Use Dog Tracking Collars For Your Hunting Dog
Possibly the scariest thing you can face as a dog owner is your dog running away or “escaping” and you not knowing where he is or whether he knows how to get back. It doesn’t matter if your dog is just a pet or is a working dog, that dog will eventually get wanderlust and run away—even if just for a short while. Most hunting dogs are very apt to do this once in a while.
Dogs just run. It’s what they like to do, especially energetic working or hunting breeds. If you’re a hunter out in the field and your dog sees a rabbit and takes off after it, you know that it can be less than a second or two before your dog is completely out of sight. It’s intimidating to think of your dog out there, alone, lost, and unsure of where he is or where to find you. A dog tracking collar can change this.

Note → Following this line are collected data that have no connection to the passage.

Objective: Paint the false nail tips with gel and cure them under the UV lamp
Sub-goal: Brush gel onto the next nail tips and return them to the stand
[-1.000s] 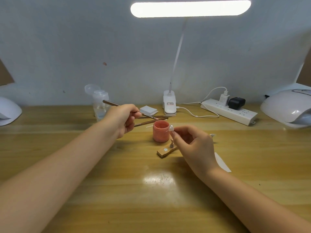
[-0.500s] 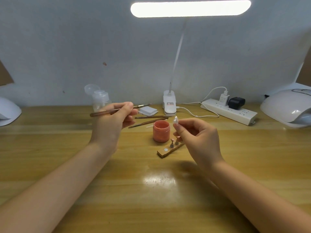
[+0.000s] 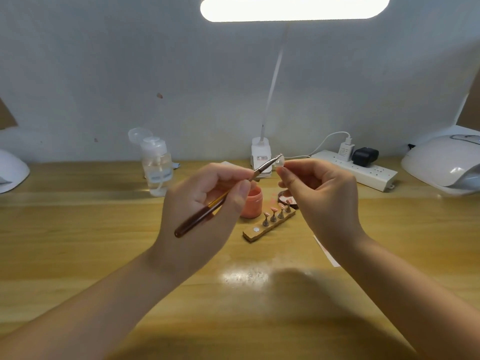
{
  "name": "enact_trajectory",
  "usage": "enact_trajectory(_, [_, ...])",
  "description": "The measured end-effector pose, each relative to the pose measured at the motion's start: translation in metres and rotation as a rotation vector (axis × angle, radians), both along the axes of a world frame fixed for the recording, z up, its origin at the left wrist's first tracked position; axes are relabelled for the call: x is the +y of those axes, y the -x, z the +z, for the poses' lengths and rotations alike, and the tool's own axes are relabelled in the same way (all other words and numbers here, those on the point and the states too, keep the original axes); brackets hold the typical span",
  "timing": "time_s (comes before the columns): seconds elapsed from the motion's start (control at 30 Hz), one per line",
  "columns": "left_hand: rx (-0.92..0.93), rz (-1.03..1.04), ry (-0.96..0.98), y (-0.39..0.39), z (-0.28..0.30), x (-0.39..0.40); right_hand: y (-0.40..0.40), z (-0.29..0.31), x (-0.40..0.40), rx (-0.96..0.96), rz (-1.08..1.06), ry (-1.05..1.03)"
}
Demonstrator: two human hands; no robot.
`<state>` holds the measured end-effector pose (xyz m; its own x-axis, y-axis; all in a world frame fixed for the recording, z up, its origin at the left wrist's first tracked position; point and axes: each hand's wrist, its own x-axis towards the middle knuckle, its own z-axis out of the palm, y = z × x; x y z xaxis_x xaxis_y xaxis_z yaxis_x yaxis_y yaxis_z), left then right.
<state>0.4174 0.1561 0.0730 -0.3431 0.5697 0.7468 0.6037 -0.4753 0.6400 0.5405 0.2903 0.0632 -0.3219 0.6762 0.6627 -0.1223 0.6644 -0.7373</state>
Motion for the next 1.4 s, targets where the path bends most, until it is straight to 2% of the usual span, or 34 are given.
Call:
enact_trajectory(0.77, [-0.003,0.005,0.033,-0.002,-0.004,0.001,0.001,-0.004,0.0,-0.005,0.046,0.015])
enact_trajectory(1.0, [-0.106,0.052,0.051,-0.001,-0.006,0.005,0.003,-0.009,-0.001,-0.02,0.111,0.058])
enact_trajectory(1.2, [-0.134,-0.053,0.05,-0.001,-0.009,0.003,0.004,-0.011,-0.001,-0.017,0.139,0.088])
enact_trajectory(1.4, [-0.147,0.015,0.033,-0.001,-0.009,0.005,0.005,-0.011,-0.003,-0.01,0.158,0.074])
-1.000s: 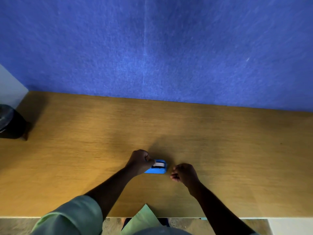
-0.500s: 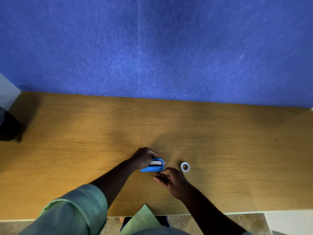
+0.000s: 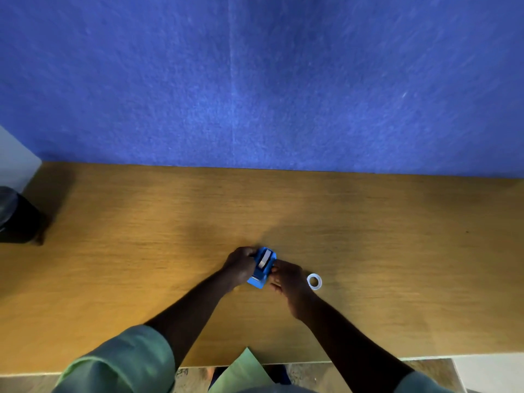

Options for Tracking Collars
As a dog owner, you have two choices in tracking collars: radio or GPS. The radio collar sends a radio signal to a handheld receiver that tells you which direction your dog is in, how far away, etc. The GPS type collar receives a signal from a satellite and sends a radio signal to your receiver telling you where the dog is by coordinates. Both collar types have some things in common:
Transmitter on the dog’s collar to send a signal to your receiver
Safe in all types of weather
Hand held receiver for you to use
Each of these dog tracking collar options has distinct advantages and disadvantages as well which can be deciding factors when you are making your decision:
• Radio tracking collars cost less than GPS collars
• GPS collars are more effective in tracking down your pet than radio collars
• Neither collars will allow you to track your dog if he’s out of line of the site
• Both types of tracking collars are sturdy and can be used in various weather conditions
• Radio tracking collars work in longer ranges than the GPS collar
Dog Tracking Collar Brands
Let’s look at some specific brands of dog tracking collars to allow you to see the features of both:
Johnson is a trusted name in dog tracking collars and offers the following features:
Waterproof/coated & sealed
Works with other receivers
10-12 mile range (line of sight)
Beeps when dog is close
Works with dogs in water
The Garmin Astro 220 dog tracking collar is considered best in the industry for the GPS tracking collars. It offers the following features:
• Has a colored screen
• The antenna is flexible
• Has a disply map
• Can track as many as 10 dogs at the same time
• Tracks for a range of seven miles
After Purchasing Your Dog Collar
Regardless of which dog tracking collar that you elect to purchase for your dog, you might discover (especially with hunting dogs) that they cover a lot of ground. Keeping in mind that all dog tracking collars are designed to only work in ‘sight’ this does affect how you are going to find your dog. If they’ve managed to get themselves into heavy brush your coverage area is going to be limited.
Also, remember that you will have to learn how the dog tracking collar works to locate your dog. For this reason, test the dog tracking collar in your backyard or in an enclosed, private space before using it out in the open fields. Do this until you become familiar with the signals.
It’s horrific for most of us to think about our dog being lost in the woods in an area he’s unfamiliar with, unsure of where to go or what to do. Wandering aimlessly, your dog is likely to just get even more lost without your help finding him. Dog tracking collars can be a big boon for that, even if the dog is not “in sight” and is out of range of the collar and receiver. Once you get close, usually well before you’d ever see or hear your dog, the receiver will let you know. This lets you know you’re on the right track.